Wal-mart, healthcare, and when “rights” go horribly wrong.
I suppose it’s no surprise that a country that was started with the ringing phrase:
We hold these Truths to be self-evident, buy viagra nurse that all men are created equal, cialis sales patient that they are endowed by their Creator with certain unalienable Rights, illness that among these are Life, Liberty and the pursuit of Happiness.
…would be obsessed with the idea of “rights.”
Setting aside the legitimacy of the whole concept of “rights” (I think it’s an artificial construct, but that’s not the argument I want to make here, today), I am very concerned about the recent elevation of
This morning I heard a story on NPR where the commentator kept referrring to how
Implicit in the report was the assumption that healthcare was the “right” of each of Wal-Mart’s employees and that Wal-Mart was reponsible for providing it.
Why is Wal-Mart responsible for paying for the healthcare of the people that work there?
Just because some company long ago decided to offer a health plan as a benefit?
Some employers pay for parking, does that make free parking an inalienable right?
Furthermore, why is healthcare the only “right” that requires someone else to pay for it for us?
I don’t expect someone else to pay for my pursuit of happiness.
I pay taxes, so that the government can “provide for the common defense” and thus secure my liberty.
I’m responsible for the running of my own life.
So why is healthcare the one “right” that my employer or the government is supposed provide me free of charge?
Thinking like this is dangerous because it leads us to believe there is such a thing as a free lunch. That someone else should pay the bill. That I’m entitled to things I haven’t earned.
If enough people believe these things, the entire society eventually collapses under the greedy expectations of the populace.

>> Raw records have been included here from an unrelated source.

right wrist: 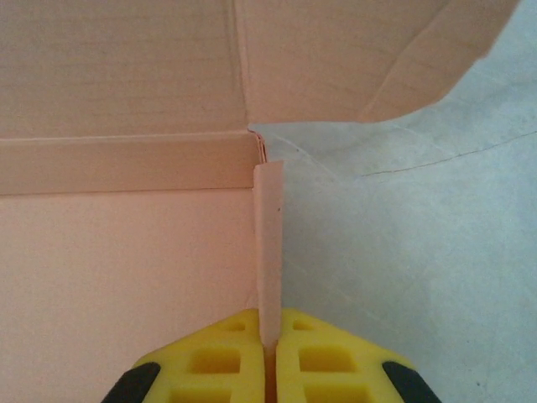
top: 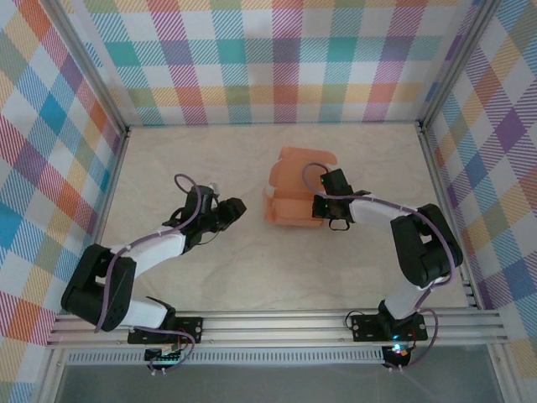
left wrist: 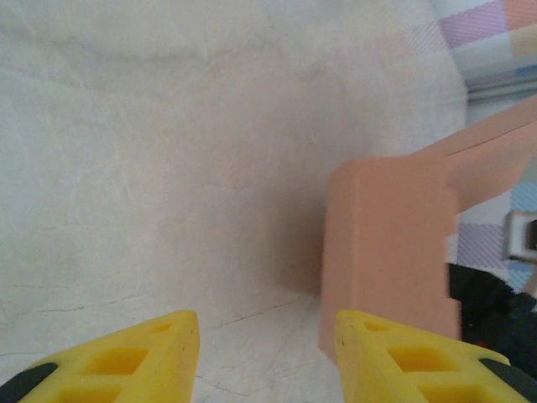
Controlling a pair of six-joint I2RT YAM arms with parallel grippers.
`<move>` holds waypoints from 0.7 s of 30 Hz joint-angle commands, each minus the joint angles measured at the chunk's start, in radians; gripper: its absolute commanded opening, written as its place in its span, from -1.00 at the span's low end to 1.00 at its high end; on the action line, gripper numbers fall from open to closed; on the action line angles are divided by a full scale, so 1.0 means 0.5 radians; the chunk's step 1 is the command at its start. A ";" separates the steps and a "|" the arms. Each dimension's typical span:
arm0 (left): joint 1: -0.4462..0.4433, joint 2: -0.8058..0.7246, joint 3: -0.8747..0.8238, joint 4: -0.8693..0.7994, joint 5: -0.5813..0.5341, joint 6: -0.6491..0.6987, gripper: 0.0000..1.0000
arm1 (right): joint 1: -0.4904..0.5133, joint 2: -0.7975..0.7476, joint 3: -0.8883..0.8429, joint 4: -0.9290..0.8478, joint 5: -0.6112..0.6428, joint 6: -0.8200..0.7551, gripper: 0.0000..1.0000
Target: Fold the paper box
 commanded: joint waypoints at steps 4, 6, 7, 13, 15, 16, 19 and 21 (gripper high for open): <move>-0.116 0.196 0.169 0.179 0.108 -0.073 -0.04 | -0.007 -0.063 -0.003 0.065 -0.087 0.027 -0.85; -0.146 0.279 0.178 0.282 0.149 -0.141 -0.04 | -0.008 -0.065 -0.006 0.080 -0.108 0.033 -0.85; -0.161 0.320 0.177 0.346 0.167 -0.178 -0.04 | -0.008 -0.062 -0.007 0.089 -0.117 0.036 -0.85; -0.198 0.435 0.238 0.513 0.248 -0.192 -0.25 | -0.009 -0.056 -0.031 0.113 -0.124 0.013 -0.86; -0.198 0.472 0.273 0.523 0.279 -0.184 -0.30 | -0.008 -0.049 -0.031 0.105 -0.118 -0.002 -0.85; -0.200 0.496 0.291 0.537 0.297 -0.184 -0.32 | -0.007 -0.047 -0.030 0.105 -0.118 -0.005 -0.85; -0.207 0.574 0.345 0.524 0.326 -0.192 -0.39 | -0.003 -0.054 -0.035 0.110 -0.117 -0.007 -0.86; -0.212 0.621 0.362 0.528 0.332 -0.194 -0.41 | -0.003 -0.061 -0.034 0.097 -0.112 -0.015 -0.86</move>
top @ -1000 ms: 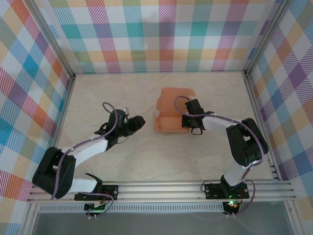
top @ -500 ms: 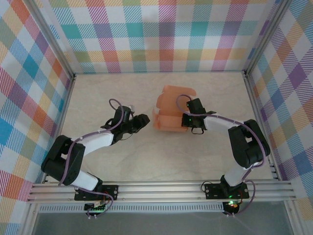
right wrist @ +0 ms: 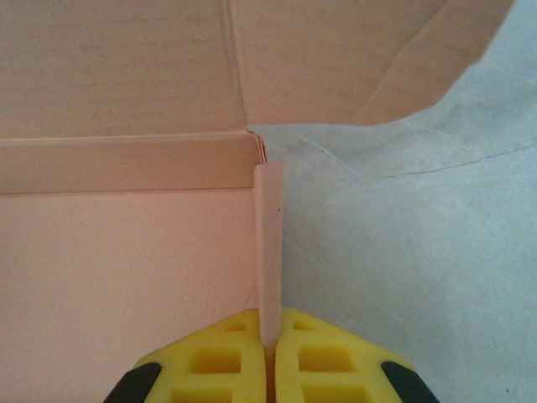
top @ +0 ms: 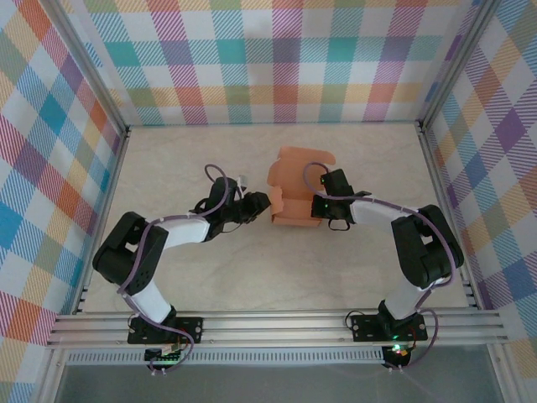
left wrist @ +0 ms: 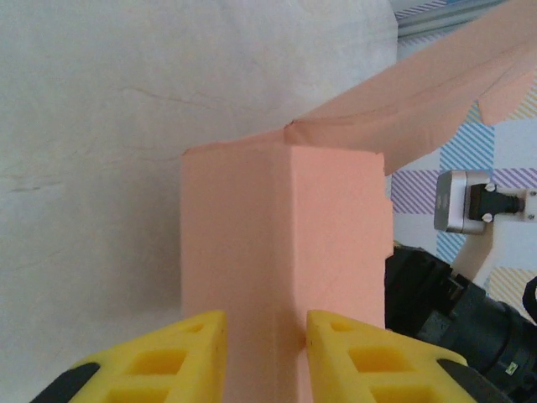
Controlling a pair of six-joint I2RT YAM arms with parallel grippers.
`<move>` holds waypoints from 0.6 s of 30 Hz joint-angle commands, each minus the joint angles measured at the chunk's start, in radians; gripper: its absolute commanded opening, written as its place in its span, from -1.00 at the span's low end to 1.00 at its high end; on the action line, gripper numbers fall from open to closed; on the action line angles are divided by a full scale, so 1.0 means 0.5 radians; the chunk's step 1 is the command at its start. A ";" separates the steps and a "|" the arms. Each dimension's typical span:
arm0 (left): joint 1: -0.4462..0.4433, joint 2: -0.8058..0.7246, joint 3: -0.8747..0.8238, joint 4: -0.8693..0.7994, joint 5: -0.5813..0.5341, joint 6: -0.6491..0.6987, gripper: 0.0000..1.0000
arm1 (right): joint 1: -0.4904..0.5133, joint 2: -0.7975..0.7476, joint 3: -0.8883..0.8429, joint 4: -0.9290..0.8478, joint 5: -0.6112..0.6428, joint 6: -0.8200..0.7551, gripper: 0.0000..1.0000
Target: Fold the paper box
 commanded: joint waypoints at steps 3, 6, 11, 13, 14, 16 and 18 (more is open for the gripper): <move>-0.021 0.131 0.104 -0.042 0.067 0.024 -0.43 | 0.003 -0.061 -0.003 0.011 -0.004 -0.053 -0.85; -0.030 0.187 0.128 -0.053 0.090 0.028 -0.46 | 0.006 -0.061 0.000 -0.018 0.027 -0.085 -0.85; -0.069 0.231 0.176 -0.113 0.077 0.043 -0.52 | 0.037 -0.054 0.005 -0.063 0.101 -0.112 -0.85; -0.085 0.252 0.218 -0.223 0.060 0.073 -0.53 | 0.057 -0.034 0.026 -0.123 0.170 -0.132 -0.84; -0.094 0.265 0.240 -0.285 0.048 0.091 -0.53 | 0.070 -0.025 0.046 -0.158 0.217 -0.138 -0.84; -0.106 0.286 0.261 -0.342 0.035 0.106 -0.53 | 0.100 -0.008 0.072 -0.210 0.303 -0.159 -0.84; -0.110 0.314 0.289 -0.398 0.021 0.106 -0.54 | 0.134 0.001 0.083 -0.236 0.369 -0.166 -0.84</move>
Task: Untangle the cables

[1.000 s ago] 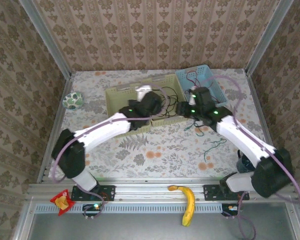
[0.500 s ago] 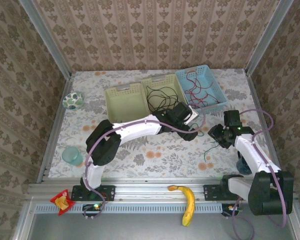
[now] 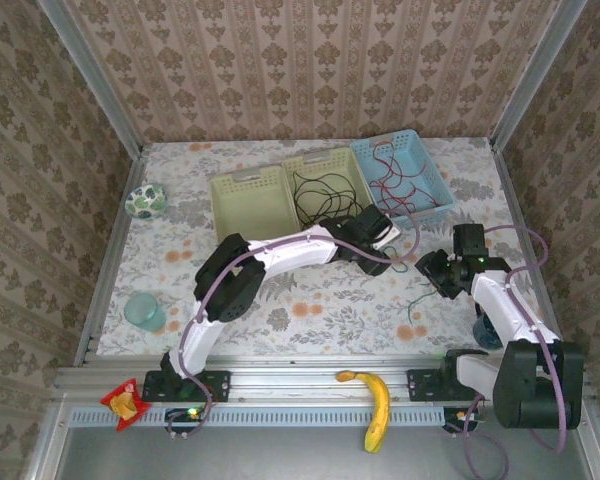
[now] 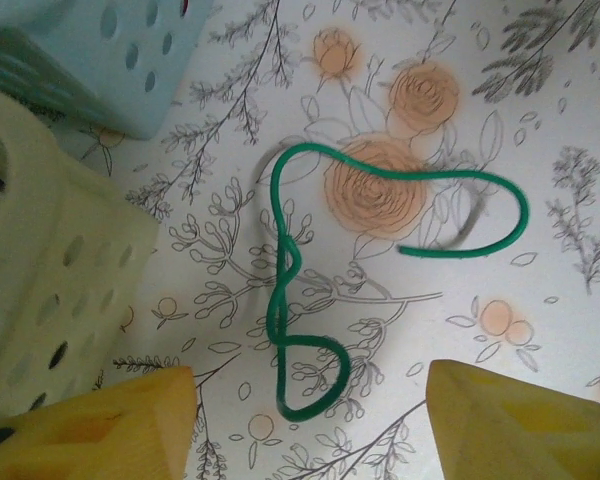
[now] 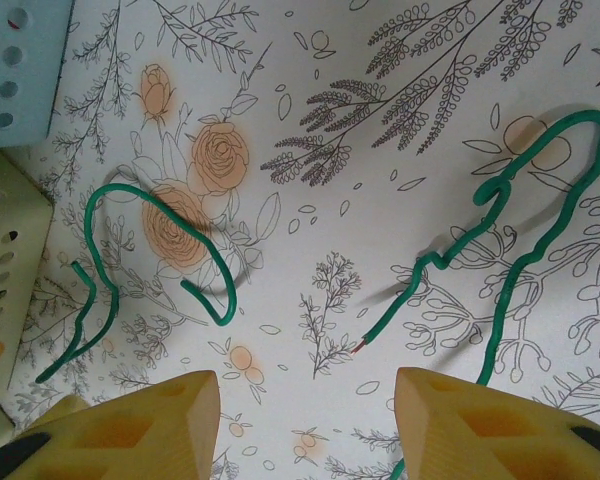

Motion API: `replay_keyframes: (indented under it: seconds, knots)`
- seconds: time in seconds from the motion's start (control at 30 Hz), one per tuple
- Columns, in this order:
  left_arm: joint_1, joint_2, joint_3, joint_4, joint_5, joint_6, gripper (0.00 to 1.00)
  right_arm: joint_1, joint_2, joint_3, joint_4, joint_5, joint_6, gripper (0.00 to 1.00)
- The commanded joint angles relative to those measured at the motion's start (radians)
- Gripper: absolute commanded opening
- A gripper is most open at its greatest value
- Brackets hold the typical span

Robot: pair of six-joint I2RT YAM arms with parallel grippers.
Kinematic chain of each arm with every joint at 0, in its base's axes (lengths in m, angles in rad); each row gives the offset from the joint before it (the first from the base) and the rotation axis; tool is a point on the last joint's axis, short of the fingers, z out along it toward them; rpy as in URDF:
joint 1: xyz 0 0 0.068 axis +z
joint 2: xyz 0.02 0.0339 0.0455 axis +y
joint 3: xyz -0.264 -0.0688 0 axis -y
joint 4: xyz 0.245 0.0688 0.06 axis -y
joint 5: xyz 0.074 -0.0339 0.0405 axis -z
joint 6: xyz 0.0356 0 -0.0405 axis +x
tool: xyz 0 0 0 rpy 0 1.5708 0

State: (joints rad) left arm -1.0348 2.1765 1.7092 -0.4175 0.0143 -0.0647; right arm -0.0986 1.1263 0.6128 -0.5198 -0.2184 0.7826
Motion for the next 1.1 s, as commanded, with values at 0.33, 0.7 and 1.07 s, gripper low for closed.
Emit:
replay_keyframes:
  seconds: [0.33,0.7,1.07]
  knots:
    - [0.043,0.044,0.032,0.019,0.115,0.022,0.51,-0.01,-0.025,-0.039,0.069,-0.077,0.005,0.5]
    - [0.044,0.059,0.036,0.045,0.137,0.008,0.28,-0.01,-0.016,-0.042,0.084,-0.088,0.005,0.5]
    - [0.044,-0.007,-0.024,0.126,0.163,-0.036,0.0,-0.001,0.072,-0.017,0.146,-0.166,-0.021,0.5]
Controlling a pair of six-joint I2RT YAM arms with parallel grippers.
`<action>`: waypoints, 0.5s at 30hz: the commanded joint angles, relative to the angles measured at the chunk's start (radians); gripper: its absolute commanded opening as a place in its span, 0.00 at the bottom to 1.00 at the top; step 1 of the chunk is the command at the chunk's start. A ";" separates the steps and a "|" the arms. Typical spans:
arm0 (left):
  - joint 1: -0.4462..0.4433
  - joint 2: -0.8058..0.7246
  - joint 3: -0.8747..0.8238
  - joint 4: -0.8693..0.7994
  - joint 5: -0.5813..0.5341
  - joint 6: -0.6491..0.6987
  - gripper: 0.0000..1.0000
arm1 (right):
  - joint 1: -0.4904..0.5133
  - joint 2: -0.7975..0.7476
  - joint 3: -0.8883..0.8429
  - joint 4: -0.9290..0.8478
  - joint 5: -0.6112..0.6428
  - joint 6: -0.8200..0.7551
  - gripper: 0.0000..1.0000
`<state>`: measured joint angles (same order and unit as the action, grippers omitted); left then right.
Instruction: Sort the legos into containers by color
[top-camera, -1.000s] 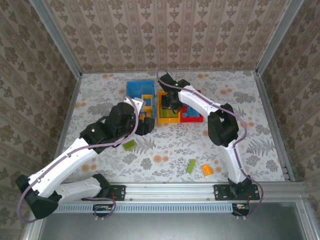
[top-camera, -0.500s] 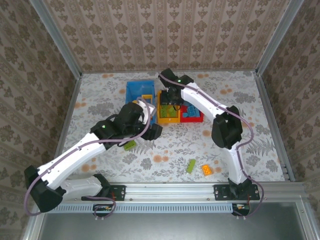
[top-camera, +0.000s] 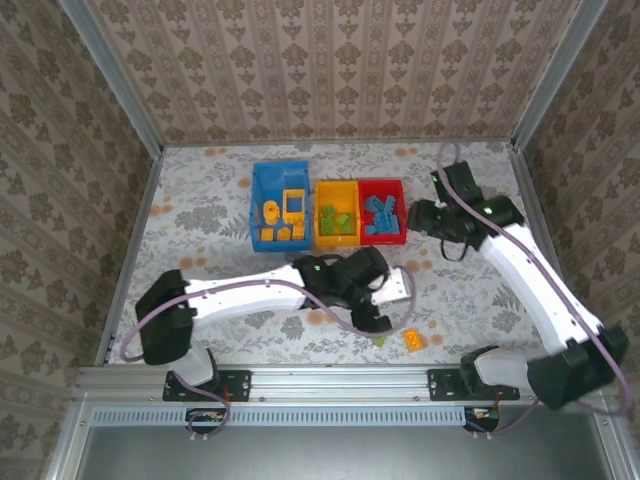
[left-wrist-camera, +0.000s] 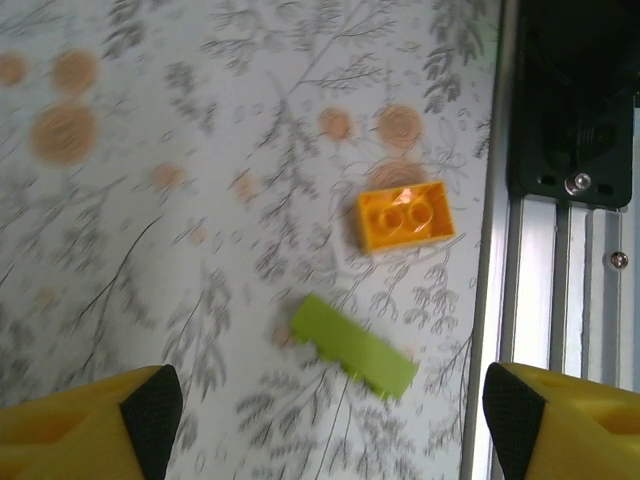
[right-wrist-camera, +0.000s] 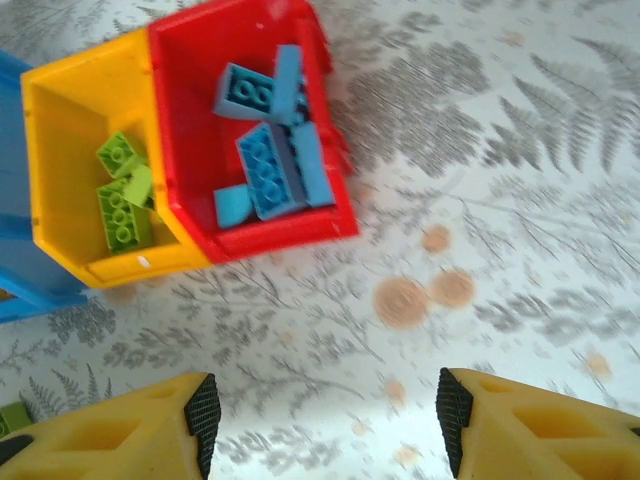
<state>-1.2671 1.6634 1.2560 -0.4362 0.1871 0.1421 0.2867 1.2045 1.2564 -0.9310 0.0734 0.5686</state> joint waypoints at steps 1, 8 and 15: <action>-0.041 0.087 0.076 0.071 -0.005 0.169 0.83 | -0.075 -0.126 -0.059 -0.102 -0.063 0.025 0.65; -0.078 0.237 0.125 0.124 -0.044 0.332 0.83 | -0.194 -0.276 -0.068 -0.203 -0.132 0.007 0.68; -0.081 0.304 0.142 0.112 -0.038 0.475 0.86 | -0.212 -0.308 -0.075 -0.224 -0.169 -0.003 0.69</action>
<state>-1.3468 1.9453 1.3598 -0.3244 0.1532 0.5163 0.0826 0.9062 1.1938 -1.1095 -0.0570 0.5766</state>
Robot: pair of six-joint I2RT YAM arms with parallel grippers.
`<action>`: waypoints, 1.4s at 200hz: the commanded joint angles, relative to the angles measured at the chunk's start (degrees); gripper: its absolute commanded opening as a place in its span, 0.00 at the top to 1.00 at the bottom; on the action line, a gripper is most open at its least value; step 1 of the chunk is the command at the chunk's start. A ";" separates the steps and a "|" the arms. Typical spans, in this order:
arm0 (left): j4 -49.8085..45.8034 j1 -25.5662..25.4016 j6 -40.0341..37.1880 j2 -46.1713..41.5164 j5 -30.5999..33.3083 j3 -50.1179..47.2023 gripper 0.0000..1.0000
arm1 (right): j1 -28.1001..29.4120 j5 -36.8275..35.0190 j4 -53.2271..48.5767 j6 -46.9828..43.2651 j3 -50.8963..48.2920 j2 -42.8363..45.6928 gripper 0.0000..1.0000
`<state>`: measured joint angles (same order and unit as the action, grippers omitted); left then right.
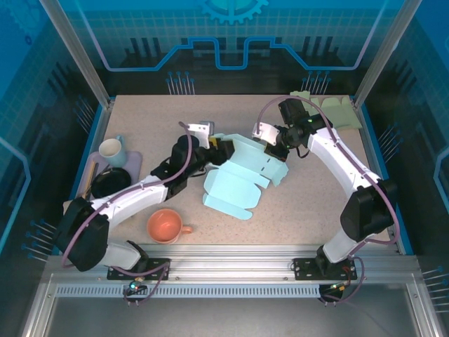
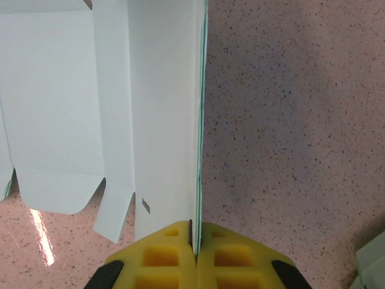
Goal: Fold the paper box
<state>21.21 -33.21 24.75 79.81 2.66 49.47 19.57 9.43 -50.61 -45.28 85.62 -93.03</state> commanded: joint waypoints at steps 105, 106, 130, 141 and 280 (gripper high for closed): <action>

A similar law to the one that just passed in
I hope we’re farsighted enough to realize that the healthcare crisis in America won’t be solved by declaring healthcare a “right” and forcing third parties like Wal-Mart to pay for it.
By the way, I’m actually open to some type of public/private approach to solving the issues presented by healthcare in America. But writing laws aimed at forcing one particular employer to provide healthcare to its employees is not the way to go about it.